It is a well known fact that violence brings about violence as seen in so many instances. During the last few decades a correlation or link between animal abuse and violent behaviour has been observed. (Joubert, Rostoll, Esterhuizen &
Coetzee, 2012:13) This has been proven by various studies conducted and found that this link is so immense that profilers make use of reports on animal cruelty when assessing the threat a criminal poses for the society. (No Boundaries For Abusers)
The cause of violent behaviour towards animals is ascribed to exposure to animal abuse by someone older such as a parent. Youths exposed to high instances of parental abuse is more likely to engage in animal abuse than those who is not exposed to parental violence. Thus we can say that due to animal abuse by significant other a toleration for violence is learned (Blazina, Boyraz, Shen-Miller, 2011:252), and this rarely stops ends at animal abuse (The Animal Abuse-Human
The reason why it rarely stops at animal abuse is due to the fact there is common characteristics shared between animals and humans. These characteristics are that both animals and humans are living organisms that are both able to
experience distress and feel pain, that both are able to physically show the signs of the distress and pain experienced as well as that both can die from the injuries inflicted to them. (Joubert, Rostoll, Esterhuizen & Coetzee, 2012:13)
Animal cruelty by youths is motivated by various factors, these factors include the abusing of animals as part of a youth gang initiation, for sexual gratification or being forced by an adult or other figure of authority to do so (Ascione & Arkow,
1999:55), another motivation is that animal cruelty is a rehearsal for interpersonal violence and provides a sort of practice scenario for the youth offender to practice and perfect his means of violence before attacking a human, animal cruelty may also be an attempt of a victim of abuse to regain a sense of power by abusing a helpless and vulnerable animal (Ascione, 2010:226)

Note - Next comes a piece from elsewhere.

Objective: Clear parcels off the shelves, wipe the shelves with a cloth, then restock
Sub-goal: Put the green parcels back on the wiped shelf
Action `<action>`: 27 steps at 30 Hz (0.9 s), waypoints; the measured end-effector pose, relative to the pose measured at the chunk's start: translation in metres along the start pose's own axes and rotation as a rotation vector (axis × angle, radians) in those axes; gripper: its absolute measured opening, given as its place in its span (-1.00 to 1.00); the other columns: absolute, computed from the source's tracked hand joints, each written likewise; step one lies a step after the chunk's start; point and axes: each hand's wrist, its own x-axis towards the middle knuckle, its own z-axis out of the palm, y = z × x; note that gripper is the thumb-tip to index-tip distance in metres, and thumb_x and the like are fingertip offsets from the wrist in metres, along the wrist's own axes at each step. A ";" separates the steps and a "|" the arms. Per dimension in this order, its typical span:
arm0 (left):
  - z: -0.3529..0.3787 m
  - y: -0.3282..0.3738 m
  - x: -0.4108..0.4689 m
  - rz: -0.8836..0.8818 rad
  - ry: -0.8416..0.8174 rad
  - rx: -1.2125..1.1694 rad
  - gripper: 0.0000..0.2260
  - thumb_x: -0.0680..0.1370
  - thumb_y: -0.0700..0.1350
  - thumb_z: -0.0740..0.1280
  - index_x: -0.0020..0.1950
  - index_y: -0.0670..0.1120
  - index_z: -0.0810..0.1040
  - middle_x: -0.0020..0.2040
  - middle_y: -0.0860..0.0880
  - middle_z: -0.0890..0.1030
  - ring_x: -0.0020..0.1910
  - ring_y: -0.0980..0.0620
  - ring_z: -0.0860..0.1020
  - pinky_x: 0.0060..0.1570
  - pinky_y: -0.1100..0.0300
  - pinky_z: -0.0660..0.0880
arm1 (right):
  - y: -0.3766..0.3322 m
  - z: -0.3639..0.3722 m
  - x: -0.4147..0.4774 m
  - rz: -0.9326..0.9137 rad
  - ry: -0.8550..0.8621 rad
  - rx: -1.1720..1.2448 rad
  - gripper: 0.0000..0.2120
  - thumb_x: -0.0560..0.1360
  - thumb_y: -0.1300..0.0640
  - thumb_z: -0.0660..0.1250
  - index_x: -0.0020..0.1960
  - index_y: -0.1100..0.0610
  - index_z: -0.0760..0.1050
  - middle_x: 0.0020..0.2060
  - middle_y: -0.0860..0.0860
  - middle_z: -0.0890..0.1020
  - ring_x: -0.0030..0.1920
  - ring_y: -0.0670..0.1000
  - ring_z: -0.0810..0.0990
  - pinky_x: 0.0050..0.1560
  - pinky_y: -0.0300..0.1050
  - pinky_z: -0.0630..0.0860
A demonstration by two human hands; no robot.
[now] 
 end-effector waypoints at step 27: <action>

There are various motives for youths to engage in animal cruelty, these motives are referred to as typology. Pathological animal abuse is symptomatic of psychological disturbances which may vary in degree and may also be due to various forms of abuse such as sexual and physical abuse. Delinquent animal abuse is said to be a type of antisocial behaviour and it states that animal abuse may form part of a gang or cult ritual or tradition such as initiations or sacrifices.
Due to the fact that a correlation has been seen with regard to animal cruelty and violence later in life various studies have been conducted in order to determine the extent to which animal abuse really affect the tendency a person has to engage in violent behaviour later in life. These studies has found that animal abuse as form of fun but not limited to fun is a predictor for later interpersonal violence. It was also founded that the covering up of childhood animal abuse resulted in repeated acts ad convictions of interpersonal behaviour by those who abused animals during their childhood. Even though these findings show a clear correlation between animal abuse and a tendency to engage in violent behaviour later in life it must also be kept in mind that animal abuse is not the sole cause but certainly a major cause of violent behaviour. (Levesque, 2011:135)
Thus it is clear that cruelty to animals does not only affect animals but it also affects humans and those who abuse these animals. This is due to the fact that animal cruelty sets the stage for violent behaviour and awakens an urge within the individual to become more and more violent. It is said that it is extremely harmful and detrimental for a young child, or any child for the fact of the matter, whom has killed, harmed or tortured an animal to be left unaddressed or unpunished (Merz-Perez & Heide, 2004:159), as ignoring this type of behaviour brings about the understanding that cruel and violent actions such as this is acceptable to engage in (Muscari & Brown, 2010:266)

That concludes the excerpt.